#### YOUR OBJECTIVE
Reproduce the records below exactly, but only between the lines holding "Object locations in" and "body as [x1, y1, x2, y2].", inclusive.

[Source data]

● ● ● ● ●

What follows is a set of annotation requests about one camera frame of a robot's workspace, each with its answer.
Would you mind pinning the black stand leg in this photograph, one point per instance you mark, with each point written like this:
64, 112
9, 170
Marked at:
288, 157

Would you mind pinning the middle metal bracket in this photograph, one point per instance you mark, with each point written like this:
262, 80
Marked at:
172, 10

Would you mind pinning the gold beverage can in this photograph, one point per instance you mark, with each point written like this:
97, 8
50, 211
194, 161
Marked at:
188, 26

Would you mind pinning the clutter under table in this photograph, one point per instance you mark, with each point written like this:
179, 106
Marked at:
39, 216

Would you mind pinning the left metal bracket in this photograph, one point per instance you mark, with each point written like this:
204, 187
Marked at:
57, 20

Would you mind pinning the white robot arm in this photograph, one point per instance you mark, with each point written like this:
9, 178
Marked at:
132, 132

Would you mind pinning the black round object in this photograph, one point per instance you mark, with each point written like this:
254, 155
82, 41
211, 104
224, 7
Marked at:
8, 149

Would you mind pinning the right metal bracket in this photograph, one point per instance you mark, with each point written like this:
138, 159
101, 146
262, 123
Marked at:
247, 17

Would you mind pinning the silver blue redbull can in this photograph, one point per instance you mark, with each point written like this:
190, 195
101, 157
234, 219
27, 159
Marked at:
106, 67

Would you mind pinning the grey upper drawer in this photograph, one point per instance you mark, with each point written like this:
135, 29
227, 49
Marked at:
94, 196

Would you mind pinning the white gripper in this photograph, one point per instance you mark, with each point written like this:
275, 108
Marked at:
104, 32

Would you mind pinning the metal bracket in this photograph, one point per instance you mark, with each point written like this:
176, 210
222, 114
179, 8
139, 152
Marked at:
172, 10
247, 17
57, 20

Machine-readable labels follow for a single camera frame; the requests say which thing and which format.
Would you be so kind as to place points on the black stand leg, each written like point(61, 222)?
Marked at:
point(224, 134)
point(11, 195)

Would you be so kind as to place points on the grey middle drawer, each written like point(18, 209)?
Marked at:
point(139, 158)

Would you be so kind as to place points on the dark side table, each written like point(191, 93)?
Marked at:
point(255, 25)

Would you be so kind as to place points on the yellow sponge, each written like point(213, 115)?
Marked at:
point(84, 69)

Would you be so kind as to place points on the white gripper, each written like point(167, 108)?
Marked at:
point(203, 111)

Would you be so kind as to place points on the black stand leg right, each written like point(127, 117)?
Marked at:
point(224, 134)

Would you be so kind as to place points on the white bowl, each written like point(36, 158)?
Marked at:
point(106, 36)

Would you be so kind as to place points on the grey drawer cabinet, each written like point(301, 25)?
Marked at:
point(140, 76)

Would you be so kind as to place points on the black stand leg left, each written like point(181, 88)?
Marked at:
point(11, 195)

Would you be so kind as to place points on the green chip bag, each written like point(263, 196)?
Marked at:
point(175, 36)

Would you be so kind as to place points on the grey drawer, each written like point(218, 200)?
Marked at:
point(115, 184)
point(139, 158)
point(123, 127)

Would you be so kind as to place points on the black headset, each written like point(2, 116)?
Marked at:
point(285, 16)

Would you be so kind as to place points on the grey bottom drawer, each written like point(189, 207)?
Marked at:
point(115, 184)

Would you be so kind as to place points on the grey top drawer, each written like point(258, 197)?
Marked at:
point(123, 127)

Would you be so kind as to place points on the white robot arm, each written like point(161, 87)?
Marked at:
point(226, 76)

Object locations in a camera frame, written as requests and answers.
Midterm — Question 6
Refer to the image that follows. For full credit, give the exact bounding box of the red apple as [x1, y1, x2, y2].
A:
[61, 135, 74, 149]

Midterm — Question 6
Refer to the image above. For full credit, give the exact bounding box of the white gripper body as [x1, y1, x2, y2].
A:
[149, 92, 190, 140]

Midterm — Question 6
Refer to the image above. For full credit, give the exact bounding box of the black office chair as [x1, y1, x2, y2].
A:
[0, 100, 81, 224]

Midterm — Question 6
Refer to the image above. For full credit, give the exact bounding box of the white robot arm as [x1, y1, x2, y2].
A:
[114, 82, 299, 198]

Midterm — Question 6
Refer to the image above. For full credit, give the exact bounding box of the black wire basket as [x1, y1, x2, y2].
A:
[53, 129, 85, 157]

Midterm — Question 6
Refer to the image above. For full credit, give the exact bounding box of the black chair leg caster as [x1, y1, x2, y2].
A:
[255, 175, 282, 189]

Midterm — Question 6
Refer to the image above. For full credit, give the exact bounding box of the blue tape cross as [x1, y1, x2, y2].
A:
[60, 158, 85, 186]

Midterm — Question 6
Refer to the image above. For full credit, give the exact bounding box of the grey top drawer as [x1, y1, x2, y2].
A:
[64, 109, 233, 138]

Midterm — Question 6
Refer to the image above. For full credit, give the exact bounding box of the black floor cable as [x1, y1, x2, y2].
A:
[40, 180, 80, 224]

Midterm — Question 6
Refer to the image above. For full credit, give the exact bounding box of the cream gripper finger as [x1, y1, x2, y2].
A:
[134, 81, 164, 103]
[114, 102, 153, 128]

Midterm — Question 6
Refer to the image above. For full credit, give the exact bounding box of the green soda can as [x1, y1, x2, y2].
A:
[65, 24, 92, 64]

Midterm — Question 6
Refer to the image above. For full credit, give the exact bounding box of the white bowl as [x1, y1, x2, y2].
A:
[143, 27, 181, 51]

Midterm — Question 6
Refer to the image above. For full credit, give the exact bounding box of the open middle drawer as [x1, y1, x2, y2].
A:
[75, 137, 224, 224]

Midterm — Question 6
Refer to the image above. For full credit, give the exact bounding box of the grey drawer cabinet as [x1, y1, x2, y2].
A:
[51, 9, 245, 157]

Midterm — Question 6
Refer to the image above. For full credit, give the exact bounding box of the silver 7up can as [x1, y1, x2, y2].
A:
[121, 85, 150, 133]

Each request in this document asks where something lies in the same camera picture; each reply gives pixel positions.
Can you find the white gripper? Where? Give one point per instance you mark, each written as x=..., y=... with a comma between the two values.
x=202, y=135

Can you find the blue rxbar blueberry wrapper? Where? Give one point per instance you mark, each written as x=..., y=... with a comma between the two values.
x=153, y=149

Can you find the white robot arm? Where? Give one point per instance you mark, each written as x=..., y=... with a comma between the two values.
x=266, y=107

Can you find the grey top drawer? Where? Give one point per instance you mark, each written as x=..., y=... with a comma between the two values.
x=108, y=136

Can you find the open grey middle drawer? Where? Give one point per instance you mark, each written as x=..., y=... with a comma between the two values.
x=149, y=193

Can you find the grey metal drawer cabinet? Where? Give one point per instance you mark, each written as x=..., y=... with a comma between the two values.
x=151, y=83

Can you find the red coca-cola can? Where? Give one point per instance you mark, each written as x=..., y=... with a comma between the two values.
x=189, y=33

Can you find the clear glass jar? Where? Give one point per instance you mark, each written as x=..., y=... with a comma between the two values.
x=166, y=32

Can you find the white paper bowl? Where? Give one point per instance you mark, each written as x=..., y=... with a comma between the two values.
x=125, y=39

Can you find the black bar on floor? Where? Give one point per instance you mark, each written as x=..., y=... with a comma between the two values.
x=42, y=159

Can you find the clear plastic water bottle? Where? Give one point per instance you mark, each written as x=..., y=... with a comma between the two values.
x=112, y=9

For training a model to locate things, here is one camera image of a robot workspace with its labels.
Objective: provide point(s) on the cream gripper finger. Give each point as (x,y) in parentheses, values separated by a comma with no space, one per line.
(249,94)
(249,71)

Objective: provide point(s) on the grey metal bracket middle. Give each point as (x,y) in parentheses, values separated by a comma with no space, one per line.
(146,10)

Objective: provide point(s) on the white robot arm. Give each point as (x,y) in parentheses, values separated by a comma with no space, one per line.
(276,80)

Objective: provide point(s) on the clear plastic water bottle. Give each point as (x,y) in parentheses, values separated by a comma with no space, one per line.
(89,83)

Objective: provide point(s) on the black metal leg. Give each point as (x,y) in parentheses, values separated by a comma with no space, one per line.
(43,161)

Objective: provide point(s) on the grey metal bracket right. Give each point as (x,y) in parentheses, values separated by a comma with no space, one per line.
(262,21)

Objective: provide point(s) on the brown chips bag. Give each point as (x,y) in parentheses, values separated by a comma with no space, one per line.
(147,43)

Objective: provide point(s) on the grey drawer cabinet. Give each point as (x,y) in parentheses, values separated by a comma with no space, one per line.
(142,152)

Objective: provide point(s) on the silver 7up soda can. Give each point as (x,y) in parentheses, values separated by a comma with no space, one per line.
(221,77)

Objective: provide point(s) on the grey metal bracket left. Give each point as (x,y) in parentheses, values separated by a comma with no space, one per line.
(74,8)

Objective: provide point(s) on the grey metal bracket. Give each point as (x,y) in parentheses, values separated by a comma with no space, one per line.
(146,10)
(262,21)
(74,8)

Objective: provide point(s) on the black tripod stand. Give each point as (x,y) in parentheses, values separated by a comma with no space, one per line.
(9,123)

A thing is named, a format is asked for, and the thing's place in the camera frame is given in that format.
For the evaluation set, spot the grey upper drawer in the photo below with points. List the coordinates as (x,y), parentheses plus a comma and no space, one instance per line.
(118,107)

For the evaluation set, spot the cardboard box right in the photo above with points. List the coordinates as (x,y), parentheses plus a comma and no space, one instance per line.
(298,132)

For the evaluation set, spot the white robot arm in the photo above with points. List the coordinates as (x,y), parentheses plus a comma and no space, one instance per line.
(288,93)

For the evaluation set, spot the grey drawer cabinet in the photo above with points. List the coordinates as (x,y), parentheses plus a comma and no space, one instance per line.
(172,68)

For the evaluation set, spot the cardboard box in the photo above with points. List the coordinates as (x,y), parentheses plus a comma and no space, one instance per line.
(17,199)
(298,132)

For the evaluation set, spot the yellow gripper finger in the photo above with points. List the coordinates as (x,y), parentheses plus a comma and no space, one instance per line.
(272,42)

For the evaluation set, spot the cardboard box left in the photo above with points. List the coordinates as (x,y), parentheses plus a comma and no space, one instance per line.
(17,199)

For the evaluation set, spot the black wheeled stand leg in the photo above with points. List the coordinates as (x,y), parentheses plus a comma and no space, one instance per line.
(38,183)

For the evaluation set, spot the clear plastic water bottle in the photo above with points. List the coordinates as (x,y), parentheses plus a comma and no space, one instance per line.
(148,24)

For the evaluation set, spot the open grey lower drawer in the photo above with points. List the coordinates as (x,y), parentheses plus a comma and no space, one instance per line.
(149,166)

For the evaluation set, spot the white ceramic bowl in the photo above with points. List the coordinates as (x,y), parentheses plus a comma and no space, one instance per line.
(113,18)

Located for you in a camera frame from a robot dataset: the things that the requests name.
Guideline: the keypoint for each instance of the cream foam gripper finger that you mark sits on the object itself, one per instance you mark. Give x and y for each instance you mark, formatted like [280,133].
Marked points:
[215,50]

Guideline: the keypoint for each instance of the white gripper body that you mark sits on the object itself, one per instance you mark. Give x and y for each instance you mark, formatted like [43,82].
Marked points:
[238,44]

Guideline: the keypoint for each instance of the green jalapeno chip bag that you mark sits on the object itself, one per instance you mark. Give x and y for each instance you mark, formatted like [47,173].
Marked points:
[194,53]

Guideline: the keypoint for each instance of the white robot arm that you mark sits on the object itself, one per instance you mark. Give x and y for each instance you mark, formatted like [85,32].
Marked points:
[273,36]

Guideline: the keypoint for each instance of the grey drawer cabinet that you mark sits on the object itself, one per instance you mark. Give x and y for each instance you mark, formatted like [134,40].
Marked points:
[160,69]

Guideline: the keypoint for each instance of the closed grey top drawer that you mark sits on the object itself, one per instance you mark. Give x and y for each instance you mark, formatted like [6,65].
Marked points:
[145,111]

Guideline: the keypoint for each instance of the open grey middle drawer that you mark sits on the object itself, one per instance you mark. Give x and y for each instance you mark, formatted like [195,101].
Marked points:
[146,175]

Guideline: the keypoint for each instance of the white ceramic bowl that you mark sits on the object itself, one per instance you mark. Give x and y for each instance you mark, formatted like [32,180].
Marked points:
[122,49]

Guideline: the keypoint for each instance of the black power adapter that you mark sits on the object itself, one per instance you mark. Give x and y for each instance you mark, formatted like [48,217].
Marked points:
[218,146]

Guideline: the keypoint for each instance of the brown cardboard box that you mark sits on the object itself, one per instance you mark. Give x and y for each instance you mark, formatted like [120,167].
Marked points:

● ● ● ● ●

#### RESPONSE TO THE EXERCISE
Object locations in a camera frame, written as requests and answers.
Midterm — Question 6
Refer to the image that follows. For full credit, give the exact bounding box of the red apple as [x1, y1, x2, y2].
A:
[61, 135, 74, 149]

Midterm — Question 6
Refer to the image above. For full credit, give the exact bounding box of the white gripper body as [x1, y1, x2, y2].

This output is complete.